-------- Material provided

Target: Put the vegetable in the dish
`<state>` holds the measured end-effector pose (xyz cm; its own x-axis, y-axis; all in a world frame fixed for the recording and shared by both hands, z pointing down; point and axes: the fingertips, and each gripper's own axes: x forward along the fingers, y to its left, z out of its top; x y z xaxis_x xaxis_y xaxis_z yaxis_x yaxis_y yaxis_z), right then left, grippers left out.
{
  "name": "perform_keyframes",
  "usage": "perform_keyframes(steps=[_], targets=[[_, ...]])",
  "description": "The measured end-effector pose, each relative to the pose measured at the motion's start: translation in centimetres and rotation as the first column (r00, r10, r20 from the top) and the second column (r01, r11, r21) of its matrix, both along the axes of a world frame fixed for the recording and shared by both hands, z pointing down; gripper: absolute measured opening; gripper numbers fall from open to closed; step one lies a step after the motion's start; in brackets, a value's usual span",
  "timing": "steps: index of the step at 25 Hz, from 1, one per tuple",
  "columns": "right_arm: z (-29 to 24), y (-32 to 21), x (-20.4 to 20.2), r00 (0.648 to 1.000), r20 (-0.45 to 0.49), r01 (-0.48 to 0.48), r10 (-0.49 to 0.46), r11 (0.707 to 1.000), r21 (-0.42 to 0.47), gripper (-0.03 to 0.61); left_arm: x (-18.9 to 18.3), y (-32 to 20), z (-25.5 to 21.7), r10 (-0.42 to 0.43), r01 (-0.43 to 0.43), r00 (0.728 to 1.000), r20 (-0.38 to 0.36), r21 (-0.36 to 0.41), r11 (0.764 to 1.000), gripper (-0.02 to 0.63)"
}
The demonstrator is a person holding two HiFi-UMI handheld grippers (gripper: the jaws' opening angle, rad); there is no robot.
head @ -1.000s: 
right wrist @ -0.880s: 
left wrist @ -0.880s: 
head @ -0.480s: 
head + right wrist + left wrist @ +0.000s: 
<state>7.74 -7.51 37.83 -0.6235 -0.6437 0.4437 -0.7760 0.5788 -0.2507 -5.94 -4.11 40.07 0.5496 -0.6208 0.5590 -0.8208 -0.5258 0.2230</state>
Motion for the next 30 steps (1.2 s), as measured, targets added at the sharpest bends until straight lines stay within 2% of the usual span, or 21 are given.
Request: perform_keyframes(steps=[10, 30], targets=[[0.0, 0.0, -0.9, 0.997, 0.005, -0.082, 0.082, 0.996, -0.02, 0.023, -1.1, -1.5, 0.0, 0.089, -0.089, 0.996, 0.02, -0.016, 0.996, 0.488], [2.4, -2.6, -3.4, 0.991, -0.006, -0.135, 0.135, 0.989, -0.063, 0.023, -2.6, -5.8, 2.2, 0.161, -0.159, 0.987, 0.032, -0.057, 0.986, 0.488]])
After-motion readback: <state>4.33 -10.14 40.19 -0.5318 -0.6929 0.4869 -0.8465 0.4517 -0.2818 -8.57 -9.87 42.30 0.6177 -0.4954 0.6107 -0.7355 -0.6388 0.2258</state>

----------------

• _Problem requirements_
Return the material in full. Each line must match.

• _Written reply_
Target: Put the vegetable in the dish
`<state>` holds the measured end-effector pose (xyz cm; its own x-axis, y-axis; all in a world frame fixed for the recording and shared by both hands, z pointing down; point and axes: the fingertips, and each gripper's own axes: x forward along the fingers, y to its left, z out of its top; x y z xaxis_x xaxis_y xaxis_z yaxis_x yaxis_y yaxis_z), right then left, grippers left out.
{
  "name": "perform_keyframes",
  "usage": "perform_keyframes(steps=[_], targets=[[_, ...]])",
  "description": "The measured end-effector pose, each relative to the pose measured at the motion's start: translation in centimetres and rotation as the first column (r00, r10, r20 from the top) and the second column (r01, r11, r21) of its matrix, both along the axes of a world frame fixed for the recording and shared by both hands, z pointing down; gripper: absolute measured opening; gripper numbers fall from open to closed; step one lies a step after the motion's start; in brackets, a value's usual span",
  "timing": "steps: index of the step at 25 Hz, from 1, one per tuple",
  "columns": "right_arm: z (-29 to 24), y (-32 to 21), x (-20.4 to 20.2), r00 (0.648 to 1.000), r20 (-0.45 to 0.49), r01 (-0.48 to 0.48), r10 (-0.49 to 0.46), r11 (0.707 to 1.000), r21 (-0.42 to 0.47), gripper (-0.03 to 0.61); left_arm: x (-18.9 to 18.3), y (-32 to 20), z (-25.5 to 21.7), r10 (-0.42 to 0.43), r01 (-0.43 to 0.43), r00 (0.728 to 1.000), r20 (-0.38 to 0.36), r21 (-0.36 to 0.41), r11 (0.764 to 1.000), gripper (-0.02 to 0.63)"
}
The demonstrator is a person holding two HiFi-UMI handheld grippers (gripper: the jaws' opening angle, rad); there is no robot.
head @ -1.000s: 
right wrist @ -0.880s: 
left wrist @ -0.880s: 
head @ -0.480s: 
head + right wrist + left wrist @ +0.000s: 
<state>7.74 -7.51 37.83 -0.6235 -0.6437 0.4437 -0.7760 0.5788 -0.2507 -5.94 -4.11 40.07 0.5496 -0.6208 0.5590 -0.8208 -0.5258 0.2230</state>
Motion for the next 30 steps (1.2 s), as measured, targets added at the sharpest bends until straight lines stay within 2% of the usual span, or 21 are given.
Request: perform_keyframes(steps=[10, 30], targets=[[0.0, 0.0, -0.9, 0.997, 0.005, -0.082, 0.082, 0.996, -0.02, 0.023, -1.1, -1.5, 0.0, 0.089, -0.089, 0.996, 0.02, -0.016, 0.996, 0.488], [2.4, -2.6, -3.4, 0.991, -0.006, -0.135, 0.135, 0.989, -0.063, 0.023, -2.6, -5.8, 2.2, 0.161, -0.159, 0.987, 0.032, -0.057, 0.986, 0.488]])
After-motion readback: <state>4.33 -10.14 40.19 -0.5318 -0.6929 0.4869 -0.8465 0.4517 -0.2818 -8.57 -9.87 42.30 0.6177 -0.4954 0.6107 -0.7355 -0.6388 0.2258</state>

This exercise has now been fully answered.